For his part, packaging business expert David Marinac stresses thinking outside the box – literally. “Stop trying to follow and copycat everyone else,” he urges. “Explore other options besides chasing the big boys in the industry. Many retailers don’t understand there are other styles and materials they could be using that will not only protect their product better, but help their sales and profits.”

Sustainability a Potential Sticking Point

For retailers that want to show their commitment to sustainability in their private label packaging, however, cost may prove too high an obstacle.

While acknowledging that “retailers are keen to be more sustainable and they’re open to new packaging ideas that support this aim,” Michael Duffy, global creative director at Equator Design, a global packaging design agency with its headquarters in the U.K. city of Manchester, points out that “the biggest barrier to being more responsible when it comes to materials is cost. Everybody thinks that retailers just have to choose to be more sustainable, but the reality is, it adds to the cost of goods which, in turn, erodes profit. This then stops them from being responsible, even though they know they should be. So, when you’re looking at some of the more cutting-edge solutions, like bio-based and regenerative materials, cost could be a sticking point, as it can affect retailers’ ability to be competitive in a price-sensitive environment – and, right now, even affluent consumers are making savvier choices due to the cost of living.”

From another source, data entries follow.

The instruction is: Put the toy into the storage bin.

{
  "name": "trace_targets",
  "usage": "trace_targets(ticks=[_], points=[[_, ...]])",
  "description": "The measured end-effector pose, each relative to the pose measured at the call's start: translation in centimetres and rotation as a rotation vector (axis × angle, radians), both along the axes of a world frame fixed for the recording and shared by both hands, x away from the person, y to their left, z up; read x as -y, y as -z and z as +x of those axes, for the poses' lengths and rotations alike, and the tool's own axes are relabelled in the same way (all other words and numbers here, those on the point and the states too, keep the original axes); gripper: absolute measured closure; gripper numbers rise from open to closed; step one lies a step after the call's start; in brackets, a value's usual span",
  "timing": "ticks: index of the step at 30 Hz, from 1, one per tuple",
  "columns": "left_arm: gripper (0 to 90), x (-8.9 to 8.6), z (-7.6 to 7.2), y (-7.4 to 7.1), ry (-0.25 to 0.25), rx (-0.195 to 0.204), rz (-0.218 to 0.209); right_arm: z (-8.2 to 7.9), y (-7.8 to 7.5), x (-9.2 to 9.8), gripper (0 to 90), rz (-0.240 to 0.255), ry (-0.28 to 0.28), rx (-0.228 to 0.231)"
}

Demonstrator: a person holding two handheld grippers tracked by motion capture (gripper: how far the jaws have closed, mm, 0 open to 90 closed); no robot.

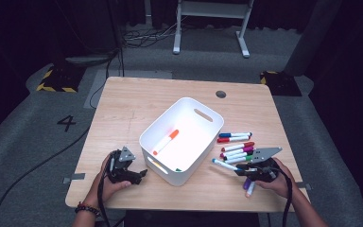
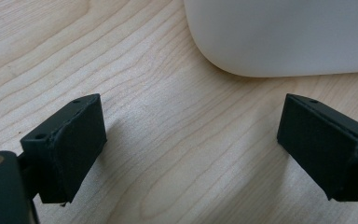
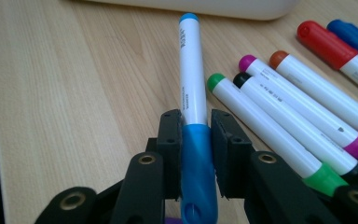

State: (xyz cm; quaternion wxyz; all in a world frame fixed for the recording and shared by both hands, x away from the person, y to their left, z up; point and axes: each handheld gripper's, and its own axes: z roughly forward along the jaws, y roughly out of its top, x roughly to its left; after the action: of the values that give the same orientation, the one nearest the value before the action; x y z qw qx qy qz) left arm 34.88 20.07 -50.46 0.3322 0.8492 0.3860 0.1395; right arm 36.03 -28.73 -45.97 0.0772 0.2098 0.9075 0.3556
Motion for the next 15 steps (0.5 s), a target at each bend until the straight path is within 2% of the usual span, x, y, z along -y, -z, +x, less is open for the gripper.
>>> trace_targets(ticks=[9,10,13,14,15], points=[[8.0,0.0,0.0,0.0,-0.004,0.000,0.000,-0.7,-2.6,1.0,74.6,0.063,0.005,0.050],[8.0,0.0,0.0,0.0,-0.001,0.003,0.000,-0.8,-3.4,1.3,74.6,0.087,0.010,0.058],[8.0,0.0,0.0,0.0,0.000,-0.001,0.000,-0.9,-4.2,1.4,74.6,0.114,0.006,0.068],[8.0,0.0,0.0,0.0,0.000,0.000,0.001,-1.0,-5.3,1.4,74.6,0.132,0.005,0.085],[8.0,0.0,0.0,0.0,0.001,0.003,0.002,-1.0,-5.7,1.4,74.6,0.141,0.004,0.090]])
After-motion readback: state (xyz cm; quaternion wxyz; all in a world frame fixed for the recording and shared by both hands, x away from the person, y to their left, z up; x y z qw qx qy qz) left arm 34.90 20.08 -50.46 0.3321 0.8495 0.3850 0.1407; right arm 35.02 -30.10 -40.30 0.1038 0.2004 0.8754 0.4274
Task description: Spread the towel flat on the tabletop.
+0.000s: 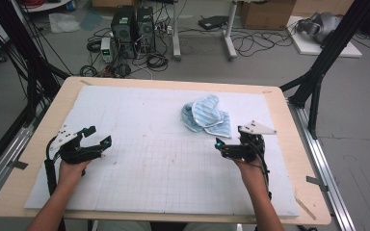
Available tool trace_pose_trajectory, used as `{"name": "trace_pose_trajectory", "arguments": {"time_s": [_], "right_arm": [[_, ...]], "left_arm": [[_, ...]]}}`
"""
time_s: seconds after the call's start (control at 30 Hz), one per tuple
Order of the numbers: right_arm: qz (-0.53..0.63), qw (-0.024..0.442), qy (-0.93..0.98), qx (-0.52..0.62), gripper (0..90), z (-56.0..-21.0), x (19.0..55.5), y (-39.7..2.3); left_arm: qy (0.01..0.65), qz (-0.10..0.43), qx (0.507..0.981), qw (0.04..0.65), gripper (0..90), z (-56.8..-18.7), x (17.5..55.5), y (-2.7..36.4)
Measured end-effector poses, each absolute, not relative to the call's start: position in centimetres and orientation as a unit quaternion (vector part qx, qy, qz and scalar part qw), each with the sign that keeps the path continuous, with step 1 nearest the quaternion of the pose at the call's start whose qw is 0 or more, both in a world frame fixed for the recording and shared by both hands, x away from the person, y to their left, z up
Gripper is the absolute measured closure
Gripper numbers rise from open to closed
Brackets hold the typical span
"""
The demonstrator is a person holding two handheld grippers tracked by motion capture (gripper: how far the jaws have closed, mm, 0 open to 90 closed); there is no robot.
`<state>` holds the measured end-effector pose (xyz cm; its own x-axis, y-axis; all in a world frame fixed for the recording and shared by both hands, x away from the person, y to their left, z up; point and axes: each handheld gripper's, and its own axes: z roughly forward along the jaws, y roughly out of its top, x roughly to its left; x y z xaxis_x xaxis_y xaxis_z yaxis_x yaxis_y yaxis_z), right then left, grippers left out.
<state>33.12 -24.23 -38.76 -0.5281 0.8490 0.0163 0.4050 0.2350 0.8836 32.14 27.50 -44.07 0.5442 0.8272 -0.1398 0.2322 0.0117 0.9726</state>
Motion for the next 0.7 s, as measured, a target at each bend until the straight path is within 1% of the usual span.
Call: {"name": "trace_pose_trajectory", "arguments": {"time_s": [0.03,0.23,0.33,0.43,0.47,0.5,0.53,0.63,0.7], "right_arm": [[0.453,0.239,0.749,0.42,3.4,-38.6,34.5,-23.5],[0.438,0.228,0.762,0.42,3.5,-38.9,39.2,-21.7],[0.43,0.22,0.764,0.427,5.3,-39.3,41.2,-21.0],[0.423,0.219,0.769,0.427,6.3,-39.6,42.1,-20.2],[0.418,0.22,0.772,0.426,7.6,-39.7,42.5,-19.8],[0.407,0.218,0.781,0.42,12.6,-39.8,43.2,-19.0],[0.407,0.218,0.781,0.42,12.6,-39.8,43.2,-19.0],[0.367,0.24,0.806,0.397,16.0,-40.2,44.4,-17.0],[0.331,0.245,0.819,0.399,16.1,-40.8,45.3,-16.4]], "left_arm": [[0.406,0.256,0.656,0.583,17.4,-44.1,32.3,27.4],[0.407,0.251,0.661,0.579,17.5,-44.3,32.4,27.2],[0.407,0.247,0.662,0.579,17.6,-44.4,32.3,27.3],[0.407,0.245,0.661,0.58,17.6,-44.4,32.3,27.3],[0.408,0.245,0.66,0.581,17.6,-44.4,32.3,27.3],[0.407,0.243,0.662,0.581,17.7,-44.4,32.3,27.3],[0.407,0.242,0.662,0.581,17.7,-44.5,32.3,27.3],[0.406,0.243,0.663,0.58,18.0,-44.5,32.4,27.2],[0.408,0.242,0.663,0.579,18.0,-44.5,32.5,27.2]]}}
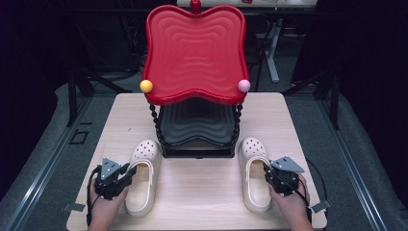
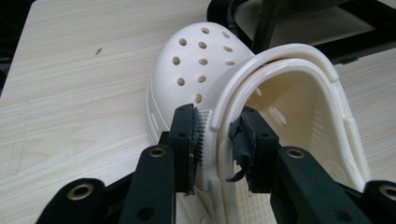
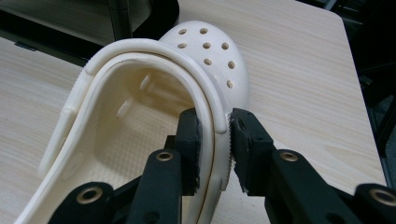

Instead, Duffy suggests: “What retailers can do is make sustainability a part of the brand story and center that in their packaging design. Communication is key. A recent McKinsey and NielsenIQ study found that, over the past five years, products making ‘ESG-related claims’ averaged 28% cumulative growth versus 20% for products that made no such claims. It also found that less common on-pack claims are associated with greater benefits and that combining multiple claims conveys a sense of authenticity. The caveat to this, of course, is that the retailer must actually be taking meaningful action that backs up their claims. Consumers are not forgiving of greenwashing!”

He continues that “it doesn’t cost the earth to be proactive about educating and supporting shoppers on how to be more sustainable – whether that’s emphasizing the reusability of a piece of packaging through social media campaigns or getting creative with your point-of-sale displays – or drawing attention to how it can be disposed of or recycled on pack via callouts and QR codes.”

Further, in the area of eco-communication tactics, “it could be time to bench the ‘symbol menu’, replacing it with an actionable information approach,” advises Duffy. “There is a great deal of confusion around recyclable symbol claims, so, when it comes to end-of-use packaging communication, there needs to be a clearer directive for consumers of what they should/should not do.”

All that being said, there are some solution providers that aim to help achieve grocers’ packaging goals affordably.

“Food retailers can improve private label packaging by partnering with co-manufacturers that offer sustainable and recyclable packaging solutions, without compromising on unique and engaging packaging designs,” notes Tania Jacomini, marketing manager at Denton, Texas-based Tetra Pak U.S. and Canada. “For example, Tetra Pak Custom Printing is the first and only premium ink jet-based carton package printing solution to offer brands an innovative, cost-effective and customizable option while providing all the environmental benefits of paper-based beverage cartons. This innovative technology allows brands to unleash their creative potential by providing increased flexibility to create impactful promotional campaigns and an opportunity to diversify their advertising strategies.”